In 1973, writer Steve Gerber and artist Val Mayerick brought the cigar-chomping waterfowl to Earth in Adventure into Fear #19, when that title featured the bizarre adventures of the swamp monster called Man-Thing. Thanks to Thog the Nether-Spawn and his shifting of the Cosmic Axis, Howard fell from Duckworld to our reality dominated by what he terms, “hairless apes.” Marvel released the first issue of Howard the Duck in 1976, and the tone throughout read more underground than mainstream.
Throughout the 1970s and into the 1980s, Howard reigned as a satirical outlet for politics and humanity in general as he ventured forth, trapped in a world he never made. Gerber often used Howard to poke fun at the comic-book medium and at Marvel Comics itself, especially when Howard adopted the personae of “Iron Duck” and the “Master of Quack-Fu.” Students on college campuses nationwide transformed Howard into a cult hero. In Marvel Comics: The Untold Story, Sean Howe relates how students at one university besieged the visiting Stan Lee with questions about the duck of the moment. Lee, who hadn’t been in Marvel’s offices for a while, answered, “Howard who?”
Who? The Howard who ran for President of the United States as the candidate for the All-Night Party, who faced villains such as the Space Turnip, Doctor Bong, and my favorite, Hell Cow. Once upon a time, I nearly named a family pet “Howard the Duck,” a decidedly strange name for a cat. I went with “Adam Warlock,” which did less to ease my family’s anxieties.
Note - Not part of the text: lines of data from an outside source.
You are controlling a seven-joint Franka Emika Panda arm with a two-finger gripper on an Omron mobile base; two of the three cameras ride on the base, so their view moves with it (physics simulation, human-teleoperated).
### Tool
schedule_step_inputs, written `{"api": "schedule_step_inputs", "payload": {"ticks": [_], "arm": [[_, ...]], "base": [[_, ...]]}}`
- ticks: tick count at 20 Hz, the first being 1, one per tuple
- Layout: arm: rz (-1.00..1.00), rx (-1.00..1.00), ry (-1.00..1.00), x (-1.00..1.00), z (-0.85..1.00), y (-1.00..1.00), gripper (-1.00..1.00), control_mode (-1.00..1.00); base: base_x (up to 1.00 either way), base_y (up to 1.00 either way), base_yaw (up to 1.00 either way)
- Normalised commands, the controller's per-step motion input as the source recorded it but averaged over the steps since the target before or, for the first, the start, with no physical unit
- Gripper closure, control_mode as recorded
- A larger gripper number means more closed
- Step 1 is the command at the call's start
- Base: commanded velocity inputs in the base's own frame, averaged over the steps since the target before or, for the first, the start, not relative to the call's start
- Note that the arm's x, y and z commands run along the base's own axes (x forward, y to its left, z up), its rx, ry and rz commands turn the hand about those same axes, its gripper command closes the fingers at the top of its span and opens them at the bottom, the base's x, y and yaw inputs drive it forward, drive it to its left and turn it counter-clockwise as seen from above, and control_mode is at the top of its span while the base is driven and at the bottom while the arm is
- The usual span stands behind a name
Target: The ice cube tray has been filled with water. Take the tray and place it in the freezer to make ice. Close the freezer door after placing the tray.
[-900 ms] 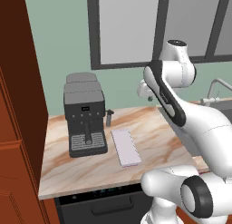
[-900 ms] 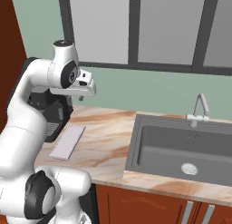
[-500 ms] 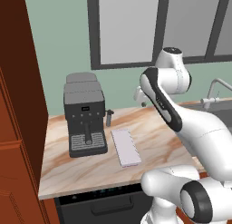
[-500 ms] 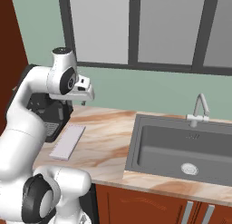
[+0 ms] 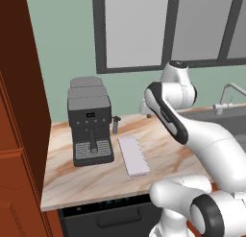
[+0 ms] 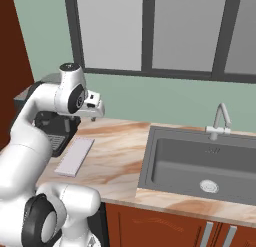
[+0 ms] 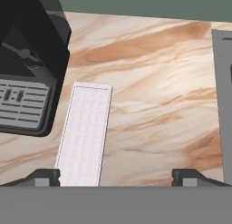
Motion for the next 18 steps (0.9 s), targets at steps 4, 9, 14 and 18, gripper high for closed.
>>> {"api": "schedule_step_inputs", "payload": {"ticks": [4,9,14,18], "arm": [[0.0,0.0,0.0,0.33,-0.1,0.0,-1.0,-1.0],[0.0,0.0,0.0,0.38,-0.12,0.0,-1.0,-1.0],[0.0,0.0,0.0,0.33,-0.19,0.0,-1.0,-1.0],[0.0,0.0,0.0,0.3,-0.26,0.0,-1.0,-1.0]], "base": [[0.0,0.0,0.0],[0.0,0.0,0.0],[0.0,0.0,0.0],[0.0,0.0,0.0]]}}
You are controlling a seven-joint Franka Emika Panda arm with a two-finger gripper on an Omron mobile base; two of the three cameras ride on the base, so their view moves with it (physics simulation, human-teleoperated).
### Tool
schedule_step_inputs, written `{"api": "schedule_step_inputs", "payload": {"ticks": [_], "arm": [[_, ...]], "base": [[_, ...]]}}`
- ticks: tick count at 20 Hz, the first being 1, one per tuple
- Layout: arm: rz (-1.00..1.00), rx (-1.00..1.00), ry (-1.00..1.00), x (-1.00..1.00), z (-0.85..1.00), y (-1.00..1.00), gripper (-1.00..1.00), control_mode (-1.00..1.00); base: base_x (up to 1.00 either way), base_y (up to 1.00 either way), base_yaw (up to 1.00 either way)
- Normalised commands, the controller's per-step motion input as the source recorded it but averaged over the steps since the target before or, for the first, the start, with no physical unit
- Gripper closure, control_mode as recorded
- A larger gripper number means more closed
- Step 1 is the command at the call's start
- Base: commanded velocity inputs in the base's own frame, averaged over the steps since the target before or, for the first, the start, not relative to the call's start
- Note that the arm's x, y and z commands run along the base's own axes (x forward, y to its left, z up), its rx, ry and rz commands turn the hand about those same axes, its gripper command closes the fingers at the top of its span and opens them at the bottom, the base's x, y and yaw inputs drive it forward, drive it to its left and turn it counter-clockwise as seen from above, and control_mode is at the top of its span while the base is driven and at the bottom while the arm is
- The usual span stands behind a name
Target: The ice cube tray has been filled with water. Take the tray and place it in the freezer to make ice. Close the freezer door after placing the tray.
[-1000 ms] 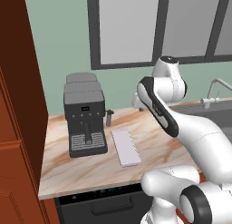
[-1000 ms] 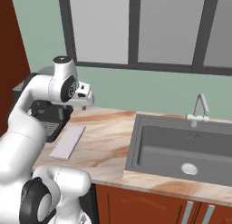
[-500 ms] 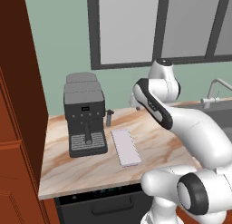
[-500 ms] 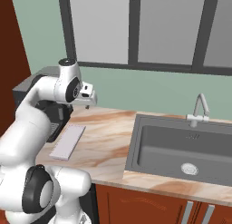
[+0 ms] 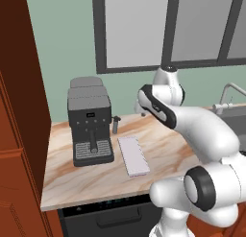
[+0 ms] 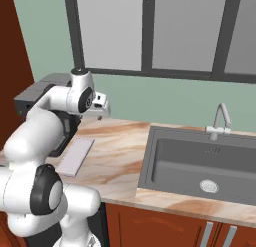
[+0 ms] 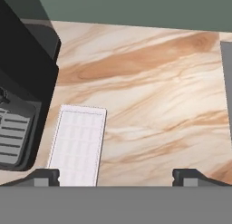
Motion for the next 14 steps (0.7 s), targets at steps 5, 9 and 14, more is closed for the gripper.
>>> {"api": "schedule_step_inputs", "payload": {"ticks": [5,9,14], "arm": [[0.0,0.0,0.0,0.22,-0.28,0.01,-1.0,-1.0],[0.0,0.0,0.0,0.17,-0.26,0.0,-1.0,-1.0],[0.0,0.0,0.0,0.15,-0.24,0.01,-1.0,-1.0]], "base": [[0.0,0.0,0.0],[0.0,0.0,0.0],[0.0,0.0,0.0]]}}
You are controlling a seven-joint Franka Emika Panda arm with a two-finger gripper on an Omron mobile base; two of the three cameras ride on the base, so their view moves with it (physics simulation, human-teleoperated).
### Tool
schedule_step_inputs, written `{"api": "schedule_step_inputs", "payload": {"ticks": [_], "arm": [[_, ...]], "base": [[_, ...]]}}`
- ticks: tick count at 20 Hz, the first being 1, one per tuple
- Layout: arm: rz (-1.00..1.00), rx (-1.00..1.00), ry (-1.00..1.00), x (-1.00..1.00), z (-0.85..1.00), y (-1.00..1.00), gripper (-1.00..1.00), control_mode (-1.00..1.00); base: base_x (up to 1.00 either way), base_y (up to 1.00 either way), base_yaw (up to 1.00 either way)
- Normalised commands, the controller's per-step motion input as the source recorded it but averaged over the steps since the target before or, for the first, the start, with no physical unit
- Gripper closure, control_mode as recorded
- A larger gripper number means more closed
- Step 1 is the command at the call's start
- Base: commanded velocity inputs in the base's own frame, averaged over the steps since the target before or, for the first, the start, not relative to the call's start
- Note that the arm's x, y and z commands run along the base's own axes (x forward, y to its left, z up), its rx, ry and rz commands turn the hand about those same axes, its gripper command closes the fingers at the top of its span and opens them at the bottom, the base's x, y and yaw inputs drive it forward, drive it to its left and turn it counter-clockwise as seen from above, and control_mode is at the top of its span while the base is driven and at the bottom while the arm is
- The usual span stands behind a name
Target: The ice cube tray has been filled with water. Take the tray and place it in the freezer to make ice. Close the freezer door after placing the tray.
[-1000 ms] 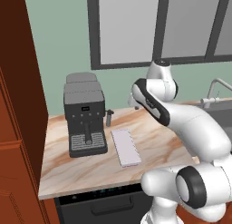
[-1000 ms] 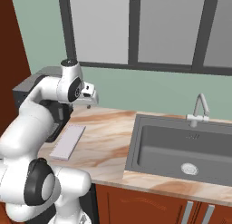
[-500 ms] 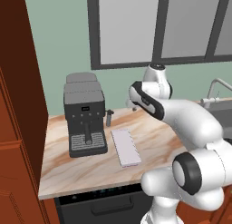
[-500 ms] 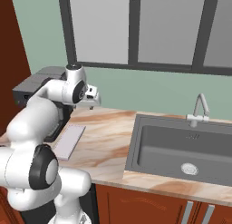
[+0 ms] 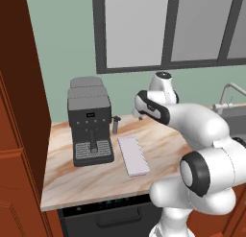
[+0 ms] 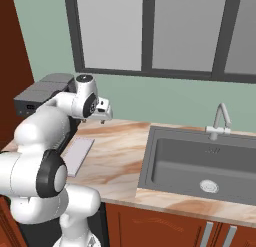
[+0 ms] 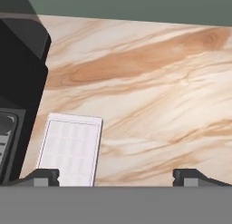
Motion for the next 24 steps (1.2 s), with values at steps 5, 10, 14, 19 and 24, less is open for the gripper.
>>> {"api": "schedule_step_inputs", "payload": {"ticks": [5,10,14,19,24], "arm": [[0.01,0.0,0.03,0.1,-0.26,0.04,-1.0,-1.0],[0.0,0.0,0.02,0.08,-0.26,0.11,-1.0,-1.0],[0.0,0.0,0.01,0.11,-0.25,0.1,-1.0,-1.0],[0.0,0.0,0.0,0.15,-0.23,0.07,-1.0,-1.0],[0.0,0.0,0.0,0.2,-0.24,0.02,-1.0,-1.0]], "base": [[0.0,0.0,0.0],[0.0,0.0,0.0],[0.0,0.0,0.0],[0.0,0.0,0.0],[0.0,0.0,0.0]]}}
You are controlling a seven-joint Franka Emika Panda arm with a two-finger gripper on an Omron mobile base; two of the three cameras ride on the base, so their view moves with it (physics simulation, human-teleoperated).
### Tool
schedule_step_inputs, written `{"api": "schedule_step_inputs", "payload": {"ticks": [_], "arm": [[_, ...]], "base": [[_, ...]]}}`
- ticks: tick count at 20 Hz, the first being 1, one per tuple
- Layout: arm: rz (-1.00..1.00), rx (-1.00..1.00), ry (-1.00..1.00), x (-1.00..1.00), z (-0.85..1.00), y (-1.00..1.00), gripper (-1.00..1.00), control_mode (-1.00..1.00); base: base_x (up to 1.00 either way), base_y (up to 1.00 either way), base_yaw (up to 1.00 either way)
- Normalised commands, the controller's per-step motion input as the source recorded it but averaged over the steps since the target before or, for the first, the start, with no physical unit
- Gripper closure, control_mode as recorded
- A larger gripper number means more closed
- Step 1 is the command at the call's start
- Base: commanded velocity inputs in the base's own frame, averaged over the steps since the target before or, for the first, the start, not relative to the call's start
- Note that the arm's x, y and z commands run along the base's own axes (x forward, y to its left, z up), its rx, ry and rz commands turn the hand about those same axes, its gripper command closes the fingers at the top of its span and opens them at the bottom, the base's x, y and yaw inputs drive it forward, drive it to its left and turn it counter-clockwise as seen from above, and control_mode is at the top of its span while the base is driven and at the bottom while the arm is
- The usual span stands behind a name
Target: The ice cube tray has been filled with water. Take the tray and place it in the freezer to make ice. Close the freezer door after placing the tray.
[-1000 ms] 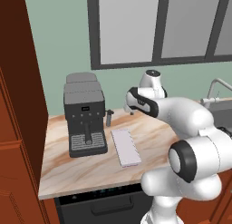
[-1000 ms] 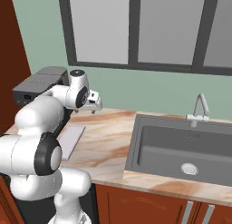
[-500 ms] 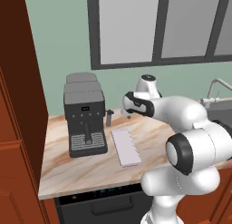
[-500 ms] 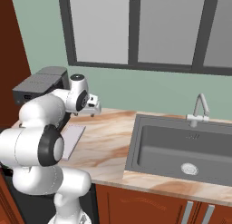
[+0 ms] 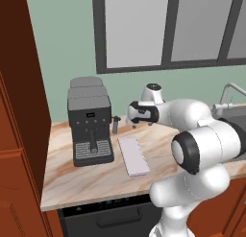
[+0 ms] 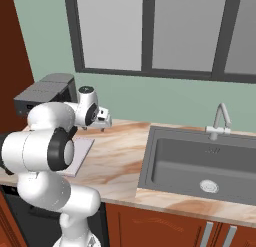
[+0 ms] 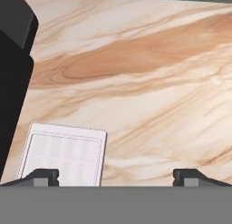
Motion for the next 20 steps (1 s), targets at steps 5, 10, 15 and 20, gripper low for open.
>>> {"api": "schedule_step_inputs", "payload": {"ticks": [5,10,15,20], "arm": [[0.0,0.0,0.0,0.12,-0.29,0.03,-1.0,-1.0],[0.0,0.0,0.0,0.01,-0.27,0.04,-1.0,-1.0],[0.0,0.0,0.0,0.0,-0.21,0.04,-1.0,-1.0],[0.0,0.0,0.0,0.03,-0.15,0.04,-1.0,-1.0]], "base": [[0.0,0.0,0.0],[0.0,0.0,0.0],[0.0,0.0,0.0],[0.0,0.0,0.0]]}}
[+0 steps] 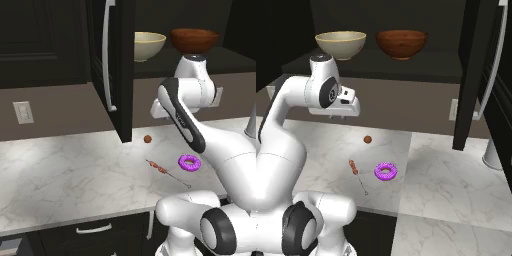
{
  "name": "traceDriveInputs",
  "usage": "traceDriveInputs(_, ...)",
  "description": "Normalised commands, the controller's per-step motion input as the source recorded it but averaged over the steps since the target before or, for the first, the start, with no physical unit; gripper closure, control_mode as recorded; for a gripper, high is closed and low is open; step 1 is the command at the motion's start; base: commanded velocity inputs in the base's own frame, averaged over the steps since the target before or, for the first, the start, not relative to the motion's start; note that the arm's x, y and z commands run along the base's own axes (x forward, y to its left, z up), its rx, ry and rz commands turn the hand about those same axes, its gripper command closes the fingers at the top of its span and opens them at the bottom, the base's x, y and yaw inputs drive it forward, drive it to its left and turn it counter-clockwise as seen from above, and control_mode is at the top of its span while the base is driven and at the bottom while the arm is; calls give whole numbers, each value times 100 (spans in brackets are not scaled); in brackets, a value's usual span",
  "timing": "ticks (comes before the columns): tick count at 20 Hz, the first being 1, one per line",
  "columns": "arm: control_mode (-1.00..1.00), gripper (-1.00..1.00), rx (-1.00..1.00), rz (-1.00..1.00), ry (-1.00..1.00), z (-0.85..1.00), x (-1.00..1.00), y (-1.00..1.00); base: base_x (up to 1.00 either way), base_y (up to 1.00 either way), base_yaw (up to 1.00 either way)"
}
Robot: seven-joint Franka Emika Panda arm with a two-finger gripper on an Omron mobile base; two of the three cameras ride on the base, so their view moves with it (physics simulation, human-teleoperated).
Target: Pick both bowls and place them on the counter. Then place the kebab skewer in one bowl and place the donut in the other bowl.
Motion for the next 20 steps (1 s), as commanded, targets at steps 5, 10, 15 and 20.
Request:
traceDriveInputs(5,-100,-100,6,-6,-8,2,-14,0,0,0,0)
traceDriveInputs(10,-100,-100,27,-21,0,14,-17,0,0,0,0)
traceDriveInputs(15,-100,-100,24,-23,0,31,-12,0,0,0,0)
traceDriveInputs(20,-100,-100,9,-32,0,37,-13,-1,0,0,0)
Comic fans during this era loved Howard madly and felt bitterly disappointed with the 1986 film that greatly weakened his bite.
Today, younger fans can experience experience Howard through reprint collections. I urge them to do so, as the film fails to capture the true feel of the Howard phenomenon, beloved now and forever for challenging boundaries and kicking asses.
UPDATE: In 2002, Gerber brought his creation to the Marvel Max imprint, and in 2015, Chip Zdarsky and Joe Quinones crafted a five-issue series. And I hope that Howard’s appearances in both the Guardians of the Galaxy movies, Avengers: Endgame, and What If . . . ? will become more than just the occasional tease. Let’s make more happen!